==== Available data
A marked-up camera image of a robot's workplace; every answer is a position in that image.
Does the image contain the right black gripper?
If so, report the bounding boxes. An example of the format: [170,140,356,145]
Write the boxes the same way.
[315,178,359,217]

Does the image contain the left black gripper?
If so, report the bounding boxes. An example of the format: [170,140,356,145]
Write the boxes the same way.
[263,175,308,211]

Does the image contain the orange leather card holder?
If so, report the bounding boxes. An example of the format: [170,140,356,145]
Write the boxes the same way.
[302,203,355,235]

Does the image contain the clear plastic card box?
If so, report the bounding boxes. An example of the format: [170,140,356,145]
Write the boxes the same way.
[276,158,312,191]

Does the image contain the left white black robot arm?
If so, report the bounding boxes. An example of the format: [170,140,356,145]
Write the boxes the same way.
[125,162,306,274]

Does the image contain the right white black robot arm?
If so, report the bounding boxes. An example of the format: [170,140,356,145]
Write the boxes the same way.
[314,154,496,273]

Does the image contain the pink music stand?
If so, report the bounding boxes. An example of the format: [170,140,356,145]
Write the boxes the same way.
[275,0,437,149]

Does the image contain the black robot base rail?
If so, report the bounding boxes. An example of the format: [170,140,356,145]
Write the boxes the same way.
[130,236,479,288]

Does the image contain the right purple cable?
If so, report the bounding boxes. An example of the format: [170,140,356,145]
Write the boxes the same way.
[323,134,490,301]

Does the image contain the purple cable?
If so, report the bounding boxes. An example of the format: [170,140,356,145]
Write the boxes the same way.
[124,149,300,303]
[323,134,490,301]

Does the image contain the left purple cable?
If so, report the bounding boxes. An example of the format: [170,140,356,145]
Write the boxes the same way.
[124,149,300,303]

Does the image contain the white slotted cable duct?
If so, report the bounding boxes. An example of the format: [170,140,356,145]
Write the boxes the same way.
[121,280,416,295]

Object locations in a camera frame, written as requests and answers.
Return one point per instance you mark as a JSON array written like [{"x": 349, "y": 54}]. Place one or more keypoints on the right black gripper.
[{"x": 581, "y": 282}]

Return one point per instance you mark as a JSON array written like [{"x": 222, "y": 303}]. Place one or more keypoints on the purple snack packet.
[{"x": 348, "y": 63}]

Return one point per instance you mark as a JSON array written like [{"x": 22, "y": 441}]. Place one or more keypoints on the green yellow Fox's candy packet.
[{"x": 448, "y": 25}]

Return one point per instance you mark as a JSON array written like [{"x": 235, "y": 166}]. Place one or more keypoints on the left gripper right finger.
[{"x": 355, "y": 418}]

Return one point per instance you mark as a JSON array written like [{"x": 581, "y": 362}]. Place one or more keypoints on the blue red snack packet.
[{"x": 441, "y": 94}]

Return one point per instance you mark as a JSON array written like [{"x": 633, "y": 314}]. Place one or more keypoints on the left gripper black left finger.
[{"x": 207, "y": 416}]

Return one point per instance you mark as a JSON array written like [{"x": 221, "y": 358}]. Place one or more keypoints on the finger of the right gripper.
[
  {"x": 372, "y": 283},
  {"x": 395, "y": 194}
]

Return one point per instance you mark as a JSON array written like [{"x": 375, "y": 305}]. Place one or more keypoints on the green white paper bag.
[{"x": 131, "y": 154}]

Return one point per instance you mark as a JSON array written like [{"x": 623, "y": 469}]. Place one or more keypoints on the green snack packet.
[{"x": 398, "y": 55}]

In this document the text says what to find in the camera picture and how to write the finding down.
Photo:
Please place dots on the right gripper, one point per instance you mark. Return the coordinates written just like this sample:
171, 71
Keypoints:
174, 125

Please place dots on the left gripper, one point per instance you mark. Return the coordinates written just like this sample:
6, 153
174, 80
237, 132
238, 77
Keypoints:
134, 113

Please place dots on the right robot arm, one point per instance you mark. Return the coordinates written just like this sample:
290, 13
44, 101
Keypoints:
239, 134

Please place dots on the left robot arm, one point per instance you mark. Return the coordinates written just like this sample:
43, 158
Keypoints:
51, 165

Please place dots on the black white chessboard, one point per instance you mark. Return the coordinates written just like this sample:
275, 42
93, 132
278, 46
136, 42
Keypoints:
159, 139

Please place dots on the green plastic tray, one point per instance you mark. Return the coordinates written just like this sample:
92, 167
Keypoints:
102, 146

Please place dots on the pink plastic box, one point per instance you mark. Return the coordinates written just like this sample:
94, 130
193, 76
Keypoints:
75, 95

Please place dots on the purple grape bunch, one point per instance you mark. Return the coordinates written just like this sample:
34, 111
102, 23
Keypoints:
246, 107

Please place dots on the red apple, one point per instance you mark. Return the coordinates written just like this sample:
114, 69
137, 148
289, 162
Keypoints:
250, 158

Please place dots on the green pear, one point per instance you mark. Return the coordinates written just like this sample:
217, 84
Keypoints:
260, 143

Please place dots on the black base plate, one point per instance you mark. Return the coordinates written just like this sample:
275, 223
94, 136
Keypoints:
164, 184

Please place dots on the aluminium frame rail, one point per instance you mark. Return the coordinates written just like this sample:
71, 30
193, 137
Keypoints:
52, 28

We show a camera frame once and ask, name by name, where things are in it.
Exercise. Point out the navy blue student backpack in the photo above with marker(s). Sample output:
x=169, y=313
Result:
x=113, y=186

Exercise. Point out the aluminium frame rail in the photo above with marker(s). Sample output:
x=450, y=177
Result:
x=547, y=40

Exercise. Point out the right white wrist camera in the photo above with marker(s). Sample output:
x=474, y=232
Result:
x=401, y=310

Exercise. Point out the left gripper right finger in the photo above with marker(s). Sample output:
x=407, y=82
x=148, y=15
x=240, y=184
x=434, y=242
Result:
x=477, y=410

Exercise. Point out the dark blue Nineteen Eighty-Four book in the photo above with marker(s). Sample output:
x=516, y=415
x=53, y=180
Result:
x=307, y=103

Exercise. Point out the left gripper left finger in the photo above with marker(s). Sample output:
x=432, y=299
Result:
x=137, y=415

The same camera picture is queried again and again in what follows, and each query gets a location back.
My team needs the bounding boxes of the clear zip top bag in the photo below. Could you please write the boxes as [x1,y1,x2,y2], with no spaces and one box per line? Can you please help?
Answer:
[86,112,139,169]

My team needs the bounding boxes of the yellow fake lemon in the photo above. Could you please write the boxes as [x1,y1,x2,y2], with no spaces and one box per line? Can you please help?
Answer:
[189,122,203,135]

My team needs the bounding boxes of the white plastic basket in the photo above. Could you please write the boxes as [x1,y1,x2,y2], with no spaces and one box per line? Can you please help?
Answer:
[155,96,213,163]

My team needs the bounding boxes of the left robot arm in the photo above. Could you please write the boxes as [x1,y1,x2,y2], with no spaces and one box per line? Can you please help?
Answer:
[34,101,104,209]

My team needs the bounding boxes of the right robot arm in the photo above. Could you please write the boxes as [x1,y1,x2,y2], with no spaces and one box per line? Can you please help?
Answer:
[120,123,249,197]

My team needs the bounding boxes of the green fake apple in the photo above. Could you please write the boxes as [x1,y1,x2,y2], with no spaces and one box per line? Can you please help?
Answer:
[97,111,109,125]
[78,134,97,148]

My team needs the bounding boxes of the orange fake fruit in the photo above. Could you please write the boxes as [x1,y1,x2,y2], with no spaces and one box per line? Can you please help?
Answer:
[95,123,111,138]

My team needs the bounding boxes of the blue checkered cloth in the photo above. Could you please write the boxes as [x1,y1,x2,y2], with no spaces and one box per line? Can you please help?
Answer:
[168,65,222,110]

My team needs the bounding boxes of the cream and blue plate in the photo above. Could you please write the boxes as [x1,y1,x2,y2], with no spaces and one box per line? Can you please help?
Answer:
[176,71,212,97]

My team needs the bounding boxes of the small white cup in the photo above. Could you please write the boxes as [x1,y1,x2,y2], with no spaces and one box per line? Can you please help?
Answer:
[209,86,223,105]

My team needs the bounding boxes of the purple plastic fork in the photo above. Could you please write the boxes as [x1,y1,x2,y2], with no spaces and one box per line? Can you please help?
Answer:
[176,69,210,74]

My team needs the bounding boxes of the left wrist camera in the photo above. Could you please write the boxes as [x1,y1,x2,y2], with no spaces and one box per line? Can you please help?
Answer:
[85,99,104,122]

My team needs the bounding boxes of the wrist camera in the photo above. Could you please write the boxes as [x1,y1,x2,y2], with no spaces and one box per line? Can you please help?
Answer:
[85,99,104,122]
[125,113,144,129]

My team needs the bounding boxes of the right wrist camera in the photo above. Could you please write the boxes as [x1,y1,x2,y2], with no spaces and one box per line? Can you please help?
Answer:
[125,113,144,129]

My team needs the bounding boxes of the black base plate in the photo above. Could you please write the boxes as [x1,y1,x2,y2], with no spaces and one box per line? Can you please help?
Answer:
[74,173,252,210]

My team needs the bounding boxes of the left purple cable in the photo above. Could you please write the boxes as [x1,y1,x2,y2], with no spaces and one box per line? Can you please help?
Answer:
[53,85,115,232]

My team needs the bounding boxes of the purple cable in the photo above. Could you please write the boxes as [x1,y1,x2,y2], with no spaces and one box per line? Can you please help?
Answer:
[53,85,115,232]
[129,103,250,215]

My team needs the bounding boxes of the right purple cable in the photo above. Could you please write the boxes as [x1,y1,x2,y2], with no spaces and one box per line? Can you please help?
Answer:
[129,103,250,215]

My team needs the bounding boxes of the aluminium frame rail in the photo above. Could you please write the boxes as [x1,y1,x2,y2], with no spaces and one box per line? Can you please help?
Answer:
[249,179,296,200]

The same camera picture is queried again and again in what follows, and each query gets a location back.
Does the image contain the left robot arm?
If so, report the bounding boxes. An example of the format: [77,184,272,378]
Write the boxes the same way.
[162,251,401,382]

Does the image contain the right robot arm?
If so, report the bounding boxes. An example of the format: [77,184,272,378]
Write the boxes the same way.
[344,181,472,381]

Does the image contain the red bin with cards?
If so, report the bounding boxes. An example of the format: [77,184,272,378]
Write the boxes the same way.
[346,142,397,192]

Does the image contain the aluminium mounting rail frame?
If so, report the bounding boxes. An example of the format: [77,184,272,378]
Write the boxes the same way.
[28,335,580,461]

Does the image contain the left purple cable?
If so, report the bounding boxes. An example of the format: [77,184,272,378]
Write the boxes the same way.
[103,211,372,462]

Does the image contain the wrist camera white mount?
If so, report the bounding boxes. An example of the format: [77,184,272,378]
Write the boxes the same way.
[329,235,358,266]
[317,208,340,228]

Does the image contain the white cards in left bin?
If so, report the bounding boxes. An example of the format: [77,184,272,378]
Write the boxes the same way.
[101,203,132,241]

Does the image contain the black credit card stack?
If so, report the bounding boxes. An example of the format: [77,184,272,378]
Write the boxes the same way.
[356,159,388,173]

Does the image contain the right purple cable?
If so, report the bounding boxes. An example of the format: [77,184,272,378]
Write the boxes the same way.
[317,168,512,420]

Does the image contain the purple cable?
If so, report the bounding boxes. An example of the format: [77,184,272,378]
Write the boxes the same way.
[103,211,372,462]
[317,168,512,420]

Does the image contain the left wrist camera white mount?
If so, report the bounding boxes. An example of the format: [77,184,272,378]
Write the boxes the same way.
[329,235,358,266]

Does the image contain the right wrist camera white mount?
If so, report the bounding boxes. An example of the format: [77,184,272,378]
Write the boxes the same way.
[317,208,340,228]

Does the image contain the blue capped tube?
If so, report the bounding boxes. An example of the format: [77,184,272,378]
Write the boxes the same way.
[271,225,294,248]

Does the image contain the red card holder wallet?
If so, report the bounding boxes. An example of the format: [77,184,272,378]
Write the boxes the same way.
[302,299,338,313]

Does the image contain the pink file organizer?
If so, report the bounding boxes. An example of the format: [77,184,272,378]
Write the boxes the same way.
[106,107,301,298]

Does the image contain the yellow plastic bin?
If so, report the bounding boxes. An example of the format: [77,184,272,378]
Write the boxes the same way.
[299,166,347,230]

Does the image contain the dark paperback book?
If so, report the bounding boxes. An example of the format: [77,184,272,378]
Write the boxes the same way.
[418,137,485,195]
========
With the first line of the records as the start and the line holding "Does the image contain the pink music stand?" as the end, please copy exactly those lines and no others.

A marked-up camera image of a robot's workplace; every answer is a position in that image.
Does the image contain the right black gripper?
If so, report the bounding boxes. An example of the format: [170,140,356,145]
Write the boxes the same way.
[315,178,359,217]

Does the image contain the left black gripper?
If so, report the bounding boxes. An example of the format: [170,140,356,145]
Write the boxes the same way.
[263,175,308,211]

Does the image contain the orange leather card holder?
If so, report the bounding boxes. An example of the format: [170,140,356,145]
Write the boxes the same way.
[302,203,355,235]

Does the image contain the clear plastic card box?
If so, report the bounding boxes. An example of the format: [170,140,356,145]
Write the boxes the same way.
[276,158,312,191]

Does the image contain the left white black robot arm?
If so, report the bounding boxes. An example of the format: [170,140,356,145]
Write the boxes the same way.
[125,162,306,274]

Does the image contain the right white black robot arm?
If so, report the bounding boxes. An example of the format: [170,140,356,145]
Write the boxes the same way.
[314,154,496,273]

Does the image contain the pink music stand?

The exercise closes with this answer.